Page MenuHomePhabricator

Fix prometheus elasticsearch exporter to show all the metrics
Closed, ResolvedPublic

Description

When trying to resolve this T209812 I discovered that the required metrics have been exposed by the prometheus exporter but they are not showing when I tunnel to the prometheus port. Something is probably wrong somewhere.
Original ticket upstream: https://github.com/justwatchcom/elasticsearch_exporter/issues/115
New ticket: https://github.com/justwatchcom/elasticsearch_exporter/issues/199

Event Timeline

Restricted Application added a subscriber: Aklapper. · View Herald Transcript

After several investigation as to why we are not seeing some already exposed metrics, I detected that we have to run the prometheus exporter with a particular option -es.indices=true that exposes the indices for us to see the missing metrics. As this will allow us properly migrate from graphite to prometheus.
However, using this option comes with an overhead as it has to wait for the _stats api to complete at every request. There's an option of including -es.timeout to reduce the overhead though.
I recommend trying with these options on relforge and monitor the utilization across the nodes before going live on this.
However, another issue is these will generate quite some data which might bring other issues.
Any suggestion is welcome to move these forward.

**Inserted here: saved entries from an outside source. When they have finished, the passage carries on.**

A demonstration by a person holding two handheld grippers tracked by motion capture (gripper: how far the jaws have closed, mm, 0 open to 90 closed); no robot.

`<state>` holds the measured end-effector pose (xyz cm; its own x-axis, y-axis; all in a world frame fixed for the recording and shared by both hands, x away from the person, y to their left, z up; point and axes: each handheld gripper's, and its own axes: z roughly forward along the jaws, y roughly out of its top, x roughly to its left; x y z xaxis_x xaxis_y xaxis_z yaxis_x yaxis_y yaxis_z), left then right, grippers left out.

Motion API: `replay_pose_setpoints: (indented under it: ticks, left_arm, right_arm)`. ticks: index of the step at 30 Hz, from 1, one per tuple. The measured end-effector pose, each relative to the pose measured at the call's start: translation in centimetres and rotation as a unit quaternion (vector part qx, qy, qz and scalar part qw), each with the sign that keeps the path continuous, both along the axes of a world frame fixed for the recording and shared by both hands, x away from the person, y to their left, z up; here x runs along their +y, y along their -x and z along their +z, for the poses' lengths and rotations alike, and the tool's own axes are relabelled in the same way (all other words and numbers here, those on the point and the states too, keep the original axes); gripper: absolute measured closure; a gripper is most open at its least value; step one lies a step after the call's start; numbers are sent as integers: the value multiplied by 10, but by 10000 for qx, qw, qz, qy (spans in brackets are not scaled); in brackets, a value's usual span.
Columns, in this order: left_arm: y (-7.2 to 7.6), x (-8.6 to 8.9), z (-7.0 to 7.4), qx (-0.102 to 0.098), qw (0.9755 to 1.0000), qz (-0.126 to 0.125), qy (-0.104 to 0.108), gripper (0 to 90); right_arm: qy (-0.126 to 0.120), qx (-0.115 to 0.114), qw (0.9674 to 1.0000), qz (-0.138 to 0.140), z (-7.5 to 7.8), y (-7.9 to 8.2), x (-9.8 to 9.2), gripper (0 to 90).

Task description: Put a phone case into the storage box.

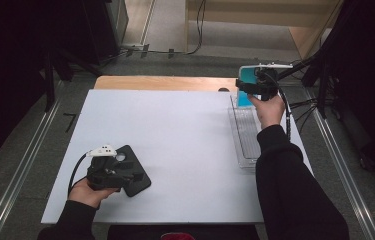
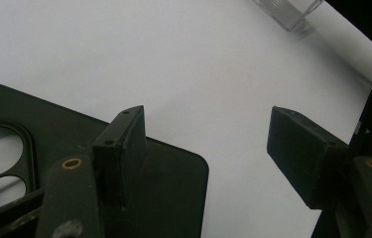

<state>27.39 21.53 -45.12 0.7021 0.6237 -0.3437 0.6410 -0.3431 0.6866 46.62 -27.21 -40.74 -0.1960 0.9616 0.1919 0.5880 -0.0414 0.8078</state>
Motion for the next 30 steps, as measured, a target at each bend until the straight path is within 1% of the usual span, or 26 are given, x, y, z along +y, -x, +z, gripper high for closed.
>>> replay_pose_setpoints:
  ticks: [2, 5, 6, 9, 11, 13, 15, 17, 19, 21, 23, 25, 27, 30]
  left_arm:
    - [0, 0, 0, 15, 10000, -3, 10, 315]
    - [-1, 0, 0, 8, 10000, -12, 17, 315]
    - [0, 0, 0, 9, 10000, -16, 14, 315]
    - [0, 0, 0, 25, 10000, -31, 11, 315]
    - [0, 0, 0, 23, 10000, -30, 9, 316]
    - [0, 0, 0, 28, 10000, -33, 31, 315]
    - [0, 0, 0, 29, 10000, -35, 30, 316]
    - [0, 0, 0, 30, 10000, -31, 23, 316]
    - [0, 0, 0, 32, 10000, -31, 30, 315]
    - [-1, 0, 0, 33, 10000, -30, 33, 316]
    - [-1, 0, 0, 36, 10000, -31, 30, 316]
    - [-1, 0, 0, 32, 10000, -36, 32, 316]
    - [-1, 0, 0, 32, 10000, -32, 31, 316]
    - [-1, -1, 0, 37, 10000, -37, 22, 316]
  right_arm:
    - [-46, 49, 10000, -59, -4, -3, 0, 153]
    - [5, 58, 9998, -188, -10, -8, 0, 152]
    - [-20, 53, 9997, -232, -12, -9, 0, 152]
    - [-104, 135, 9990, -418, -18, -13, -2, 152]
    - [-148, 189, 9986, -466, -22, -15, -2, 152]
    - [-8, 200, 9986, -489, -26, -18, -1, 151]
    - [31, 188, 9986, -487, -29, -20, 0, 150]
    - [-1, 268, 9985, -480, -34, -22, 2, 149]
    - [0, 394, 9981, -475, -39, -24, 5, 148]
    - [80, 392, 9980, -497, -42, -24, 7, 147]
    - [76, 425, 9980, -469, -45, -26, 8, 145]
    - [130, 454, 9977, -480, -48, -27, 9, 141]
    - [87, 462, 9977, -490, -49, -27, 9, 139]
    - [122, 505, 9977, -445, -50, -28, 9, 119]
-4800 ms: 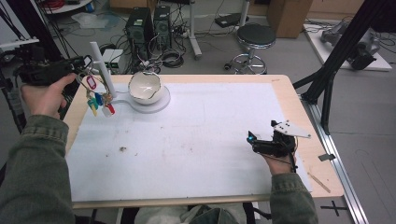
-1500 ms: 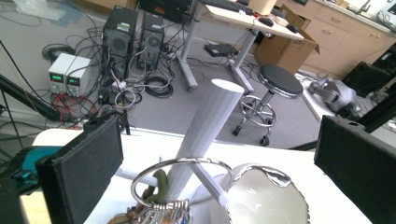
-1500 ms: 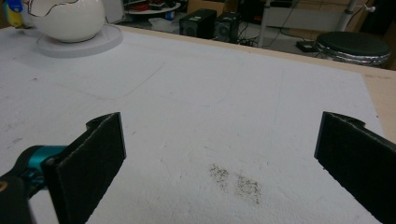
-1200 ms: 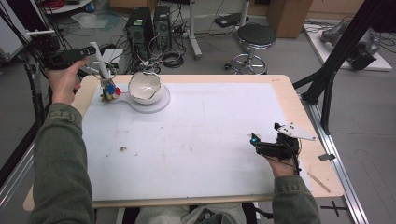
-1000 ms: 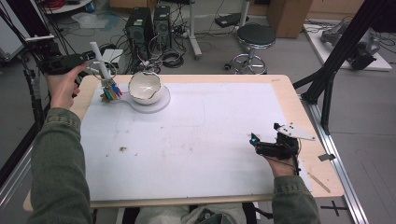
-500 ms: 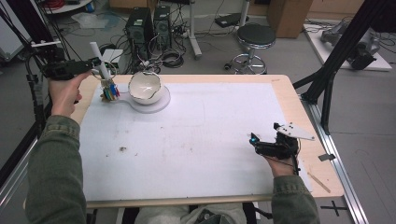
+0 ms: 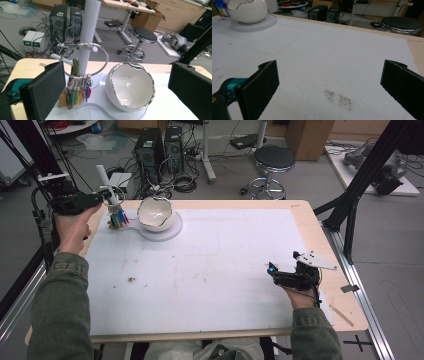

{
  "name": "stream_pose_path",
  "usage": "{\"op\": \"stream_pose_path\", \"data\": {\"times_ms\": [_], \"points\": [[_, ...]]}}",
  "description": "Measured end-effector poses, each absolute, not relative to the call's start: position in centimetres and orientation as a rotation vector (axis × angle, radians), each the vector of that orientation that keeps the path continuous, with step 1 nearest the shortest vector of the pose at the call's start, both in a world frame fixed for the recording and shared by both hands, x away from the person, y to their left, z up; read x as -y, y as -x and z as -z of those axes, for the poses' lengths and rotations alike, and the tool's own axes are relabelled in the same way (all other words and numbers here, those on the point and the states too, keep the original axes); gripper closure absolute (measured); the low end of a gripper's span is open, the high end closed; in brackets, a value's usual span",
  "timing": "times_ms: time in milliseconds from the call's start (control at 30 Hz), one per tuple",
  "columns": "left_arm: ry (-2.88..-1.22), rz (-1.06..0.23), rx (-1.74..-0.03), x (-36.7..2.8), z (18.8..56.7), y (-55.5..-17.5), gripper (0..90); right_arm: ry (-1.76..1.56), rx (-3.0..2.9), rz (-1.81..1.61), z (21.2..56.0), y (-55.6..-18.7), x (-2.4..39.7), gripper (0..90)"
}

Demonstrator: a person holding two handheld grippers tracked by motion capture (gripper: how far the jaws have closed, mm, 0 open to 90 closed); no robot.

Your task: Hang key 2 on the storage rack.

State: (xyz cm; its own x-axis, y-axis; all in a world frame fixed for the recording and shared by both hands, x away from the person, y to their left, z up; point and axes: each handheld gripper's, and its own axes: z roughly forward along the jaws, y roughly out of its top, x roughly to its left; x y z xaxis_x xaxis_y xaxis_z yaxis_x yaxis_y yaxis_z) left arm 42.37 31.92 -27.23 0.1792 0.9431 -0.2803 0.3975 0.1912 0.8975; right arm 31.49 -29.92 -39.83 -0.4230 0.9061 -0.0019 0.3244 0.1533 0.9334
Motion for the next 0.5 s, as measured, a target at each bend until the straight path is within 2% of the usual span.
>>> {"op": "stream_pose_path", "data": {"times_ms": [500], "points": [[-1.397, -0.606, -1.419, -31.7, 30.4, -40.8, 1.6, -1.176, -1.838, -1.263, 39.8, -31.5, 30.0, 0.8]]}}
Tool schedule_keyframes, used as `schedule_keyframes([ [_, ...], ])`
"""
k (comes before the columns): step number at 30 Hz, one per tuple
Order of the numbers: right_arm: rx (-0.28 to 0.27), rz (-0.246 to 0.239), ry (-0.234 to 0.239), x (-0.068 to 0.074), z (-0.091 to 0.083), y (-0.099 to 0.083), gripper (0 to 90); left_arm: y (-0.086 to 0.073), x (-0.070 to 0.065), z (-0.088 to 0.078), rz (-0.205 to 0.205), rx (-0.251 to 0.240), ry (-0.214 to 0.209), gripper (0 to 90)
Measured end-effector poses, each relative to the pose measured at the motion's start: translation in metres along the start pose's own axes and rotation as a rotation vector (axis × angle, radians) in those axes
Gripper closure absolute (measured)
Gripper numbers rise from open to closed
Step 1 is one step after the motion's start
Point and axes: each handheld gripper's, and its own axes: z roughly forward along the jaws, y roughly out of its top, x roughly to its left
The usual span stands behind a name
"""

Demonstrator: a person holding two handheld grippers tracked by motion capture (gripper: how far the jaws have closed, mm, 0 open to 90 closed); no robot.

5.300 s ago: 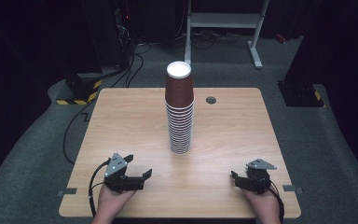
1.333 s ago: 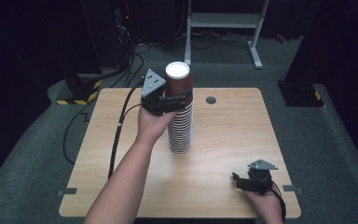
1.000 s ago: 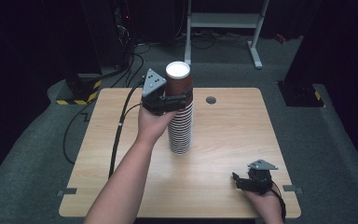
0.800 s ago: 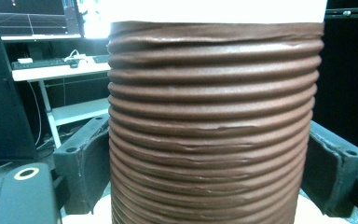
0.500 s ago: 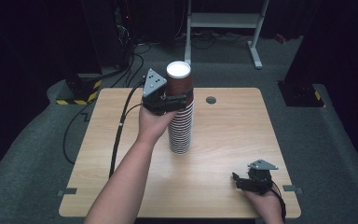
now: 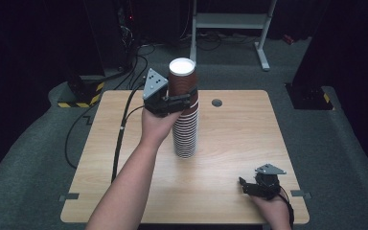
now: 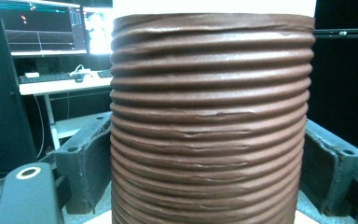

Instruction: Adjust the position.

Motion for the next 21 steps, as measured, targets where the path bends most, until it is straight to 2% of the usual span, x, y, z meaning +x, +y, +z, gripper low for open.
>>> schedule_keyframes([
  [7,0.0,0.0,-0.001,0.0,0.0,0.0,15.7,0.009,0.0,0.001,0.017,-0.023,0.004,16.4],
  [12,-0.001,-0.002,-0.001,0.0,0.0,0.0,15.9,0.014,0.004,0.003,0.002,-0.043,0.007,16.5],
  [17,-0.002,-0.002,0.0,0.001,0.0,0.0,16.1,0.023,-0.001,0.002,0.011,-0.08,0.004,16.6],
  [21,-0.002,-0.003,-0.001,0.001,0.0,0.0,16.1,0.029,-0.004,0.002,0.02,-0.087,0.004,16.7],
])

There should be no need to fetch indices stats for this I think there was a misunderstanding in https://github.com/justwatchcom/elasticsearch_exporter/issues/115, the maintainer thought we wanted fine grained index statistics but we want node stats.
the /_nodes/_local/stats API endpoint should have all what we need.
Group stats are available when calling /_nodes/_local/stats?groups=_all
After a quick look it does not seem that the exporter is doing what we need.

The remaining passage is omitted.